* **TASK OBJECTIVE**:
Would you show every line from the records that holds "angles"?

Stored data

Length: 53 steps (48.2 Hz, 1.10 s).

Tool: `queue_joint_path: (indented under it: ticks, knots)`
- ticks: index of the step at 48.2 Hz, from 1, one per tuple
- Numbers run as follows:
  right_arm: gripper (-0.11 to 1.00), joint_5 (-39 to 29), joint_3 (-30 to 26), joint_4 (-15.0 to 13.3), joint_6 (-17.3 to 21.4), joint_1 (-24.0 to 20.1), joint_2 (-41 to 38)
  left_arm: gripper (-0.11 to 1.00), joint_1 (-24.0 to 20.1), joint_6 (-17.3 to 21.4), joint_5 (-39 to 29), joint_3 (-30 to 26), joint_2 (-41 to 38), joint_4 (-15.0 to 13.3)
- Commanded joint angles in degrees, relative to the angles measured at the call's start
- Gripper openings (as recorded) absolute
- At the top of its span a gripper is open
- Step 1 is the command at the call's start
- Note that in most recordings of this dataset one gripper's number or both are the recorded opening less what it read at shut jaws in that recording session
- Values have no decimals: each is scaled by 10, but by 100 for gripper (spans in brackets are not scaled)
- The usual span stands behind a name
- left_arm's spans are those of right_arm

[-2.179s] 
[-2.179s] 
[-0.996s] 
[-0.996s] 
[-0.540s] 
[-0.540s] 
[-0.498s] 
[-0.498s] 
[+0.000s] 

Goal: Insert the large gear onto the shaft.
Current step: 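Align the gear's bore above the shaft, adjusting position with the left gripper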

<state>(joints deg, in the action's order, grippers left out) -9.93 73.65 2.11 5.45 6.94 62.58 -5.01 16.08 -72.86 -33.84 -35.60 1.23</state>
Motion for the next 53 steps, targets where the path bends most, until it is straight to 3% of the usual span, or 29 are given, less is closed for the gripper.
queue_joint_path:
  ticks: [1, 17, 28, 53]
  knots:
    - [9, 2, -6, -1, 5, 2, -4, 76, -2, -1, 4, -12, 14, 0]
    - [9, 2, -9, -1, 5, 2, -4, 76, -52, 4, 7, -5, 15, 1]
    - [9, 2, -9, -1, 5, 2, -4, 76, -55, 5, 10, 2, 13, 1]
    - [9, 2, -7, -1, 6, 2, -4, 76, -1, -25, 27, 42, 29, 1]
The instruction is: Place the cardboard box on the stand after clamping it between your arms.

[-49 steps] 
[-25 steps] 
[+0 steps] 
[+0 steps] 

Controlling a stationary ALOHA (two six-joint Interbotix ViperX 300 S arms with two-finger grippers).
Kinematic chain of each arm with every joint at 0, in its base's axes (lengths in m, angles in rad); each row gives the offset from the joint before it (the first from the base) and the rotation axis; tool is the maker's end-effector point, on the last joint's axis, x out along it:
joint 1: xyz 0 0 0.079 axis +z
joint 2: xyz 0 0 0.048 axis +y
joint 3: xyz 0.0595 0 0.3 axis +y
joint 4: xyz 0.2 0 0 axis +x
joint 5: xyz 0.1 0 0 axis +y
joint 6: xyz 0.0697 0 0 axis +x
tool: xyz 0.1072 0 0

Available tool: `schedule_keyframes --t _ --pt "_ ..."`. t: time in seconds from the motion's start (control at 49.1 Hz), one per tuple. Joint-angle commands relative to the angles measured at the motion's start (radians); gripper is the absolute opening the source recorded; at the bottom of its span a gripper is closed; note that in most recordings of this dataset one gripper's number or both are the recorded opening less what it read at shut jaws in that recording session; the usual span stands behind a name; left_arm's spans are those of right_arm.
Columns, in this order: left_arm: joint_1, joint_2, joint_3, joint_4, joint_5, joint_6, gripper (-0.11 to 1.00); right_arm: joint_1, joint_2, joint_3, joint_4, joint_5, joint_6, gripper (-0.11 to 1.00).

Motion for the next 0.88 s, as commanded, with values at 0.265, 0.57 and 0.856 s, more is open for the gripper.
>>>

* **ANSWER TO THIS TASK**:
- Commanded joint angles in degrees, relative to the angles measured at the call's start
Kinematic chain of each arm with every joint at 0, in its base's axes (lengths in m, angles in rad); each row gives the offset from the joint before it (the first from the base) and the rotation axis; tool is the maker's end-effector point, on the last joint's axis, x out along it:
Available tool: `schedule_keyframes --t _ --pt "_ ..."`. t: time in seconds from the motion's start (control at 49.1 Hz), one per tuple. Joint-angle commands relative to the angles measured at the motion's start (radians); gripper is the absolute opening the source recorded; at the bottom of its span a gripper is closed; note that in most recordings of this dataset one gripper's number or both are the recorded opening less what it read at shut jaws in that recording session; the usual span stands behind a name; left_arm's spans are those of right_arm.

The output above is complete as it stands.